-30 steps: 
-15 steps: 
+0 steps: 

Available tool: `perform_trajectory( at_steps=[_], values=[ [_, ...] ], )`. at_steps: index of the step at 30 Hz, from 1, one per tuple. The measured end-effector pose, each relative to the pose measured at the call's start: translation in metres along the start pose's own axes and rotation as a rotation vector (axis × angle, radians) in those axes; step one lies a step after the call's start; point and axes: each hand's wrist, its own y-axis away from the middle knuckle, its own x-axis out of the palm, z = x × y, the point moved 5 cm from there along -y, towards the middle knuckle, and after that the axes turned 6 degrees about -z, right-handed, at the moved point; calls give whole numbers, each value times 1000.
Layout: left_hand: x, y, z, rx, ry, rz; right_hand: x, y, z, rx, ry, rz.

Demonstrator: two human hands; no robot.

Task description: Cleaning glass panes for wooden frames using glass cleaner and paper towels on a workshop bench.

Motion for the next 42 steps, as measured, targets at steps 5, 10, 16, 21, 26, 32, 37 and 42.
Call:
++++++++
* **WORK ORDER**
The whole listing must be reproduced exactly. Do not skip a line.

* **EXERCISE OUTPUT**
-30 steps: 
-15 steps: 
+0 steps: 

Available tool: `perform_trajectory( at_steps=[_], values=[ [_, ...] ], )`. at_steps: index of the step at 30 Hz, from 1, one per tuple. The measured end-effector pose, each relative to the pose measured at the call's start: translation in metres along the start pose's own axes and rotation as a rotation vector (axis × angle, radians) in those axes; step one lies a step after the call's start; point and axes: each hand's wrist, its own y-axis away from the middle knuckle, its own x-axis out of the palm, z = x × y, the point moved 5 cm from there along -y, towards the middle knuckle, and after that the axes turned 6 degrees about -z, right-handed, at the moved point; calls give whole numbers, each value times 1000.
Layout: left_hand: x, y, z, rx, ry, rz; right_hand: x, y, z, rx, ry, rz.

Demonstrator: two human hands; no robot.

Task description: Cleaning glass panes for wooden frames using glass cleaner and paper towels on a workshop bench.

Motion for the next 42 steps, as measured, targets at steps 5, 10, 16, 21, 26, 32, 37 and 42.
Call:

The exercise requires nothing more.